It has come to this: under pressure from the international community for its handing of the violence in southern Kyrgyzstan, the provisional government in Bishkek is blaming the media.

Officials are complaining bitterly about what they claim is biased western media coverage of the violence in southern Kyrgyzstan, which has claimed hundreds of lives and displaced hundreds of thousands. Allegedly slanted reporting, provisional leaders add, helped fan unrest and spread negative stereotypes about ethnic Kyrgyz.

Journalists rushed to Osh, the scene of the most severe Uzbek-Kyrgyz clashes on June 11-14. Western reporting found clear evidence of atrocities committed by both sides. Western reports also found that a vast majority of casualties comprised Uzbeks, and that Uzbek neighborhoods appeared to suffer more damage than did Kyrgyz areas of the city. In addition, an overwhelming proportion of those displaced were Uzbeks.

“It can hardly be put in any doubt that the scale of attacks on Uzbeks was huge and that Uzbeks seem to have suffered overwhelmingly,” said a western reporter not affiliated with EurasiaNet.org, who covered the violence in southern Kyrgyzstan. The reporter spoke on condition of anonymity out of concern about possible provisional government retaliation.

Provisional leaders insist that members of former president Kurmanbek Bakiyev’s family stoked the violence out of a desire to keep Kyrgyzstan unstable. Maxim Bakiyev, a son of the former president, has denied the allegation, countering that the provisional government is trying to make him a scapegoat. Rights groups have called for an independent investigation into the violence. The provisional government has so far resisted the idea, contending that it will carry out its own investigation.

A provisional government spokesman in Bishkek was highly critical of foreign journalists for supposedly not reporting on the Osh events in an objective manner. “Western media covered [the conflict] in a very one-sided way and they pick information that is good for them,” Kemel Belekov of the interim government’s press service told EurasiaNet.org. “Some western media outlets are even calling it a genocide of the Uzbek people. That is not true. […] Our suggestion is to show both sides, Kyrgyz and Uzbek.”

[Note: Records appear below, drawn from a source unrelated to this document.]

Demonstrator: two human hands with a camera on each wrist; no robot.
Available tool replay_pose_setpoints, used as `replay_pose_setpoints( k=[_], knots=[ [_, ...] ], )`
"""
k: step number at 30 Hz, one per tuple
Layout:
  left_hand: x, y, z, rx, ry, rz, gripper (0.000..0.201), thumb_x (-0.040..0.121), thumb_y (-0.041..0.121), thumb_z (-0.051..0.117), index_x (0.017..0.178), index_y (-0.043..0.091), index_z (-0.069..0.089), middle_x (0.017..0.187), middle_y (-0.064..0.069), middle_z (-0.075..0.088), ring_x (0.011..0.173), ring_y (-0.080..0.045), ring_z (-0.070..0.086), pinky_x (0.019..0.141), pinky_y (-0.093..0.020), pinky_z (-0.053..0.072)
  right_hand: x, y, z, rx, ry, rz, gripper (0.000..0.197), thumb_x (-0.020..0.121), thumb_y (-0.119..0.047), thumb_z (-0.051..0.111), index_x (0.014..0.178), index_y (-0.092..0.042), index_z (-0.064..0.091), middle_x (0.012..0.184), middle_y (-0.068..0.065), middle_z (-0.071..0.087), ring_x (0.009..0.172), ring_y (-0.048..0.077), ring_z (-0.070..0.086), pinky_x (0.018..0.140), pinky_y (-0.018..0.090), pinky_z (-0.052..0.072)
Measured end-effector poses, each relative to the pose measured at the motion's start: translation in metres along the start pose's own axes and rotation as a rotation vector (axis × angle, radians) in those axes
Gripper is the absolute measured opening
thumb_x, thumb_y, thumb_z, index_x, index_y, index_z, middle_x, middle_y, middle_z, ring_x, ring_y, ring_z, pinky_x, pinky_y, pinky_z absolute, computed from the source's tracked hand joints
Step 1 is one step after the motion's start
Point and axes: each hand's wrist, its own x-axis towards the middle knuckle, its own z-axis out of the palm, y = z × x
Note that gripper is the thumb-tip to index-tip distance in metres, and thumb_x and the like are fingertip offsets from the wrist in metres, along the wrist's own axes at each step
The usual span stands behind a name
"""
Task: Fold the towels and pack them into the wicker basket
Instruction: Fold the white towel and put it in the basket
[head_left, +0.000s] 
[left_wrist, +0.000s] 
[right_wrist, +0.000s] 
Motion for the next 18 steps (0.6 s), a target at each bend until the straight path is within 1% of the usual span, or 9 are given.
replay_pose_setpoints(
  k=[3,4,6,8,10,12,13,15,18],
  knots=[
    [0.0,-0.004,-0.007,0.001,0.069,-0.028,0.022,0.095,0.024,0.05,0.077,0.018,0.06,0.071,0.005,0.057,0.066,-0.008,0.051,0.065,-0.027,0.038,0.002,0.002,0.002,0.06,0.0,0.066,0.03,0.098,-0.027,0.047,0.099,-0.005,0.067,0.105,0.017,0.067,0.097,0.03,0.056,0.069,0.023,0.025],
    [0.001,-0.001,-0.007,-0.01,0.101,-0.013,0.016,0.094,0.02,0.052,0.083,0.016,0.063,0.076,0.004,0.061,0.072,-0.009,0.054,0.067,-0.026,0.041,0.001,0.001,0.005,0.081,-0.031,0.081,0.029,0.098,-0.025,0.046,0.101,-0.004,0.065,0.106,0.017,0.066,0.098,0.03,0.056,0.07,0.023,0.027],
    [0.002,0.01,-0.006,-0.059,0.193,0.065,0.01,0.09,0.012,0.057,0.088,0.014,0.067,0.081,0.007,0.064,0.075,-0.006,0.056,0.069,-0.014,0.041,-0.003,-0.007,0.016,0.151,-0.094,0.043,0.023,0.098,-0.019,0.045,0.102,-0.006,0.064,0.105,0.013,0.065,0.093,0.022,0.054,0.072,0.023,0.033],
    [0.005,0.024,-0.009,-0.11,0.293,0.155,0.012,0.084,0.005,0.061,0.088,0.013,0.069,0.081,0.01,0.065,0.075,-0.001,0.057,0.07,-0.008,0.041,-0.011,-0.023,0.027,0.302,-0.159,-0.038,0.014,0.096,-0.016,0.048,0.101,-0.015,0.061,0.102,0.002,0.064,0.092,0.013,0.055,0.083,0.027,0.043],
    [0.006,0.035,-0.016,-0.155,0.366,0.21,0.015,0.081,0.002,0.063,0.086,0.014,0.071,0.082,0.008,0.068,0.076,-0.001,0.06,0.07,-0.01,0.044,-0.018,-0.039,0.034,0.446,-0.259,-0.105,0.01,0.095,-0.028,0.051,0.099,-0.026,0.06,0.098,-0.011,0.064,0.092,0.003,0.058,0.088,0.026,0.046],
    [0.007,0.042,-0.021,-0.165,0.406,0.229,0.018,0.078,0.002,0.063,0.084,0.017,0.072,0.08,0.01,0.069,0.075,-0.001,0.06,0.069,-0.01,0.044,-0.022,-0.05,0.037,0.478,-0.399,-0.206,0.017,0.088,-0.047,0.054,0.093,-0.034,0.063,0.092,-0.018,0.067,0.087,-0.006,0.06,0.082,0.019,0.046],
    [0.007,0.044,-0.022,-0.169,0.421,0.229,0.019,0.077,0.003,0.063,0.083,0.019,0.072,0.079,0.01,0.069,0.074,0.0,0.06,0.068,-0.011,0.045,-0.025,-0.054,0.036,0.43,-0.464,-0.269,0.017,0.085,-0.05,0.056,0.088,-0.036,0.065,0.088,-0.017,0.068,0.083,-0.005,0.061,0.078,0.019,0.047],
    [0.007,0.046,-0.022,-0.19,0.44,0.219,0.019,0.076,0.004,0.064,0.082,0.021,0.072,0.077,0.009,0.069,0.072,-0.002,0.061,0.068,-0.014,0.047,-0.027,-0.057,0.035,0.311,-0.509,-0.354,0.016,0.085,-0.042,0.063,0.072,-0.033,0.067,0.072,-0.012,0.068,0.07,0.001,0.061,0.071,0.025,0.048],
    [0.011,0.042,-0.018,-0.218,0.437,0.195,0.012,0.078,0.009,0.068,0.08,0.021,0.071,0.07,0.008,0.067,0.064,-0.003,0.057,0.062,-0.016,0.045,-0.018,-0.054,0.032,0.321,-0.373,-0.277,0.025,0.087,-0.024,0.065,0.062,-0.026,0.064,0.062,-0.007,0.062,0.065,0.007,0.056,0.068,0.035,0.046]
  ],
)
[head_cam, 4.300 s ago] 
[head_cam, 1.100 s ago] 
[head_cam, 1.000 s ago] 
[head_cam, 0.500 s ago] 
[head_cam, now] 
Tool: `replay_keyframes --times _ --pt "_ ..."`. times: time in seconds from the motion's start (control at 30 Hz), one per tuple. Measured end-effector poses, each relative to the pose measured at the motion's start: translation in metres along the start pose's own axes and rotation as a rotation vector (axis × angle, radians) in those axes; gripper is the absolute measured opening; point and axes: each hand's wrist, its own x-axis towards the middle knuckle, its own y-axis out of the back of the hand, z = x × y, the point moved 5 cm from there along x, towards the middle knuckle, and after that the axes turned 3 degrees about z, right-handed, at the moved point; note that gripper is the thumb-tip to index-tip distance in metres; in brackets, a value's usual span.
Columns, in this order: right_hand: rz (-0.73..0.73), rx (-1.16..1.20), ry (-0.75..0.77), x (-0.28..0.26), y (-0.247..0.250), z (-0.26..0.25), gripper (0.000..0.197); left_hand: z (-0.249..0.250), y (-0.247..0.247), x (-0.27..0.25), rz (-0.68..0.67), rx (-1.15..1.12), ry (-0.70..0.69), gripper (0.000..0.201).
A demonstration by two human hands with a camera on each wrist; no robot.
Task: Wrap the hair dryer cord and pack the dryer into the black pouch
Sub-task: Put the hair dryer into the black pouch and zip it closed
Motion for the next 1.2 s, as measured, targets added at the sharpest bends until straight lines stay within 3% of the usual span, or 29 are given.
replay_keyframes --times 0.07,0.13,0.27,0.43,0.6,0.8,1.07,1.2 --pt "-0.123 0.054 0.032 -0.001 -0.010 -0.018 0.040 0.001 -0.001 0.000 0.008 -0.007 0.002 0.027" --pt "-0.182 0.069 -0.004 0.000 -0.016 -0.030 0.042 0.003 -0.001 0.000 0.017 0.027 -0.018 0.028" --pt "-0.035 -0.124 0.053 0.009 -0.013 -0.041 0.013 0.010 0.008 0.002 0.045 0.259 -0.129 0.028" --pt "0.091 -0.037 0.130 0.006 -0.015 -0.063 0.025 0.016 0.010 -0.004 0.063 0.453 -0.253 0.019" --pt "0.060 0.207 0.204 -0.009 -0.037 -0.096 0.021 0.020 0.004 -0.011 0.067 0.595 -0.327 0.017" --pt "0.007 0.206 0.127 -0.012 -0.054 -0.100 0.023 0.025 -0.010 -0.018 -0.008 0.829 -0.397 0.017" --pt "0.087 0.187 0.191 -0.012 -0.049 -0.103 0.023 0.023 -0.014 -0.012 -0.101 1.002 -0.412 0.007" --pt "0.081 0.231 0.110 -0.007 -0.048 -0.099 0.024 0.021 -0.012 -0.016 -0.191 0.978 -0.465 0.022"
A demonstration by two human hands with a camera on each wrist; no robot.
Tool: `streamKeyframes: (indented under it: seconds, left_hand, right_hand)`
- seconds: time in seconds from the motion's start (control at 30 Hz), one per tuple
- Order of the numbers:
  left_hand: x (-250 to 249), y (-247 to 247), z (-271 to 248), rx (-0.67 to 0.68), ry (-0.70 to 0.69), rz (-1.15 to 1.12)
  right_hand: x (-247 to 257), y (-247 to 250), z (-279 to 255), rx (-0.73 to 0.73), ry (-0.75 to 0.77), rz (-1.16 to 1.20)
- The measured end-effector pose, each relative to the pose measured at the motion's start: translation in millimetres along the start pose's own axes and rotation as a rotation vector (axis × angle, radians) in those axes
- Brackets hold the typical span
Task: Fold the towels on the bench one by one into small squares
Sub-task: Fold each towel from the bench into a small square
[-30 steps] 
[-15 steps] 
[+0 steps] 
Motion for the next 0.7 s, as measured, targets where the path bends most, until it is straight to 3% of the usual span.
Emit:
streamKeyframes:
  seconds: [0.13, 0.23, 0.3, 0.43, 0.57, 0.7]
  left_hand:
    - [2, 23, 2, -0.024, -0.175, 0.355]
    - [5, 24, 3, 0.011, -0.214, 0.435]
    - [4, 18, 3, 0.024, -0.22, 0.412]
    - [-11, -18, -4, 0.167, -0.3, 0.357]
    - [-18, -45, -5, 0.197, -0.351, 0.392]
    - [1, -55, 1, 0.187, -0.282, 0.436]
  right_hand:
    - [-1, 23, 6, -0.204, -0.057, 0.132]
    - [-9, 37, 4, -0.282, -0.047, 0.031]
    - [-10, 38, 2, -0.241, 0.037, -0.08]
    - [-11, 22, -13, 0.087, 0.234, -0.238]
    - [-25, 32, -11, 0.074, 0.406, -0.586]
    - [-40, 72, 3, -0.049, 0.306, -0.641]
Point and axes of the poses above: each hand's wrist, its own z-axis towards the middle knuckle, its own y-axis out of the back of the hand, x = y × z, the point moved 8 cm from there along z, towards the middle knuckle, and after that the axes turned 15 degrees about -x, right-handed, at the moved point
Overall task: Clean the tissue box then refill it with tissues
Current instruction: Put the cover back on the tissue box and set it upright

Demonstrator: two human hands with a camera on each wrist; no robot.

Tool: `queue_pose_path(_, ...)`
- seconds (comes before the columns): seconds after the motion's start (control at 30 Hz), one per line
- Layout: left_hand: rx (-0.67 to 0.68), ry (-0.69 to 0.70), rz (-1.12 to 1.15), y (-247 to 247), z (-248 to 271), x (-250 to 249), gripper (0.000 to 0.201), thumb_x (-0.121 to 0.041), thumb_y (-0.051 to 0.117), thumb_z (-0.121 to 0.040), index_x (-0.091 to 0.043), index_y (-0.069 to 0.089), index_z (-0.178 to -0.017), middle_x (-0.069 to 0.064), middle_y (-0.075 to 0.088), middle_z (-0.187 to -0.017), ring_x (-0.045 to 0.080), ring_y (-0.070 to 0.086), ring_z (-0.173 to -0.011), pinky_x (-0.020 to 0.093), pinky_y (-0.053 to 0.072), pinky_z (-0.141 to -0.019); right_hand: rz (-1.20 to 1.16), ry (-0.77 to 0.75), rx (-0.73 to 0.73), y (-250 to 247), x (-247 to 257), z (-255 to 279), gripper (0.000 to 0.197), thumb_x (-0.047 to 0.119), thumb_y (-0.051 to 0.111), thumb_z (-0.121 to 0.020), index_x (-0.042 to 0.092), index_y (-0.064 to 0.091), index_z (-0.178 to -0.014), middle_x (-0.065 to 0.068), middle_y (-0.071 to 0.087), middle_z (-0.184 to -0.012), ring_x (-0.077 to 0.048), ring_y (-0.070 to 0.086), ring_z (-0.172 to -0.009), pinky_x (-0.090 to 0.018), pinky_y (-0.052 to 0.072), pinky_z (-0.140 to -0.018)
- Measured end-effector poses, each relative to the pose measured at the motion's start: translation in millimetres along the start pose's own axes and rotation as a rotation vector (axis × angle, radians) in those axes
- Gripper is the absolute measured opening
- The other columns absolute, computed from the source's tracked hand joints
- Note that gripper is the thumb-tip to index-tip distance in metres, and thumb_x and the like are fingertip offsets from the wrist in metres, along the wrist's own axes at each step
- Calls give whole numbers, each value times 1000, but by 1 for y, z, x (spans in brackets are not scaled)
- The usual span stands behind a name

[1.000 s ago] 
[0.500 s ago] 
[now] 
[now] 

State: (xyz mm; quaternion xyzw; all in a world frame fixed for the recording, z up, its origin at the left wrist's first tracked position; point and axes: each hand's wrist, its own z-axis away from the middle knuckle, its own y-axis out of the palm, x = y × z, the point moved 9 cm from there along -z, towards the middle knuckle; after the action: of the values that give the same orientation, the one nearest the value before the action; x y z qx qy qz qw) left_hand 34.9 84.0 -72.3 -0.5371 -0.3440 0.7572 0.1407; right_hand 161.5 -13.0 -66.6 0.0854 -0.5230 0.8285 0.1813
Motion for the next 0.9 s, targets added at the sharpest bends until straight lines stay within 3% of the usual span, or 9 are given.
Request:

Before hanging up the telephone abruptly, Belekov claimed that Western reporters, because of their supposed one-sided coverage, bore some “moral responsibility” for the bloodshed.

The opinions expressed by Belekov appear to be widespread, both among provisional leaders and, more broadly, among members of the titular nationality.

“International media, especially western media, has covered events in a one-sided manner, saying that the Kyrgyz people have organized a genocide against the Uzbeks. That’s absolutely not true,” Deputy Health Minister Kasymbek Mambetov told EurasiaNet.org in Osh.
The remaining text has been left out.